Set Up a Payment or Settlement Plan
We negotiate affordable Installment Agreements or pursue an Offer in Compromise (OIC) to settle for less than the full amount owed.
Demonstrate Non-Willfulness
If you can prove you weren’t aware of the delinquency or lacked authority over financial decisions, we’ll build a case for removal of the penalty.
Stop Collection Actions
If your case is active, we can request Currently Not Collectible (CNC) status or a Collection Hold while your resolution is under review.
Avoiding Future Penalties
To avoid the Trust Fund Recovery Penalty (TFRP), ensure timely employment tax deposits, limit payroll and bank authority to trusted personnel, use verified third-party payroll providers, and maintain clear documentation of payroll duties, with Omni Tax Help offering business tax compliance reviews to prevent escalation.

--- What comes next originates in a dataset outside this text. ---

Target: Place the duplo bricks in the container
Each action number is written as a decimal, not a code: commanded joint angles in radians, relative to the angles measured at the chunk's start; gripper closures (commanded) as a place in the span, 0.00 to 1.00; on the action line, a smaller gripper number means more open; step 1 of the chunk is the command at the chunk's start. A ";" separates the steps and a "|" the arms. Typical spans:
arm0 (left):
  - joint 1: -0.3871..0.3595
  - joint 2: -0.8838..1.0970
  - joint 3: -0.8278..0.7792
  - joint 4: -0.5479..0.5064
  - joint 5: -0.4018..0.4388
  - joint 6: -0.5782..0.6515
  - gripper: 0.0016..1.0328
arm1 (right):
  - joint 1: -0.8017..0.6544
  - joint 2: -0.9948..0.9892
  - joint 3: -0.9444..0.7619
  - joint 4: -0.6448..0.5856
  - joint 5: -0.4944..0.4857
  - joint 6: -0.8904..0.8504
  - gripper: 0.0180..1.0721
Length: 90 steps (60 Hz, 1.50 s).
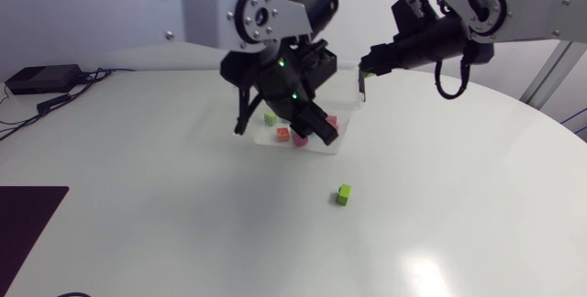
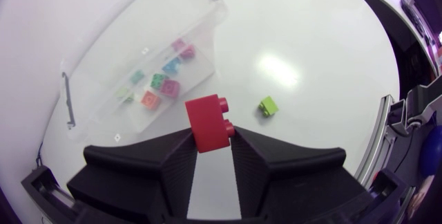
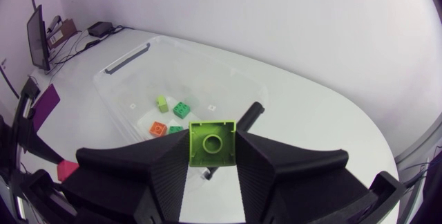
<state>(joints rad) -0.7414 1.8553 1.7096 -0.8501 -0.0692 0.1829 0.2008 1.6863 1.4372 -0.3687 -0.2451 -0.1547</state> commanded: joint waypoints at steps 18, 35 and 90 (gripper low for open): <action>0.166 -0.064 0.007 0.161 -0.009 -0.022 0.73 | 0.098 0.187 0.138 -0.012 0.056 0.009 0.52; 0.212 -0.044 0.010 0.368 -0.009 -0.023 0.71 | 0.092 0.069 0.049 -0.018 0.067 -0.043 0.13; 0.234 0.039 0.107 0.350 -0.041 -0.011 0.05 | 0.184 -0.105 -0.563 0.051 0.036 -0.356 0.13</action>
<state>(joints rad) -0.4938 1.9911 1.8473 -0.4900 -0.0971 0.1764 0.3908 1.5257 0.8970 -0.3328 -0.2054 -0.4778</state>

You can avoid the TFRP by:
- Making sure all employment taxes are deposited on time
- Keeping payroll and bank authority limited to trusted personnel
- Using verified third-party payroll providers
- Keeping clear documentation of who handles payroll duties
Omni Tax Help also offers business tax compliance reviews to help prevent issues before they escalate.
When to Call Omni Tax Help
If you’ve received a notice about Form 4180, Letter 1153, or a proposed TFRP, the IRS is already building a case against you. The sooner you respond, the better your options.
Our tax professionals can:
- Federal income tax withheld from employee paychecks
- The employee’s share of Social Security and Medicare taxes
You don’t have to face the IRS alone—we handle the pressure, so you can protect your finances and focus on moving forward.
Trust Fund Recovery Penalty FAQs
It’s a personal penalty the IRS can assess on anyone responsible for unpaid payroll taxes withheld from employees.
Yes. The IRS can assess the full penalty against multiple people and collect from any of them.
No. The TFRP is considered a trust liability and typically cannot be discharged through bankruptcy.
Generally, the IRS has three years from the date payroll taxes were due.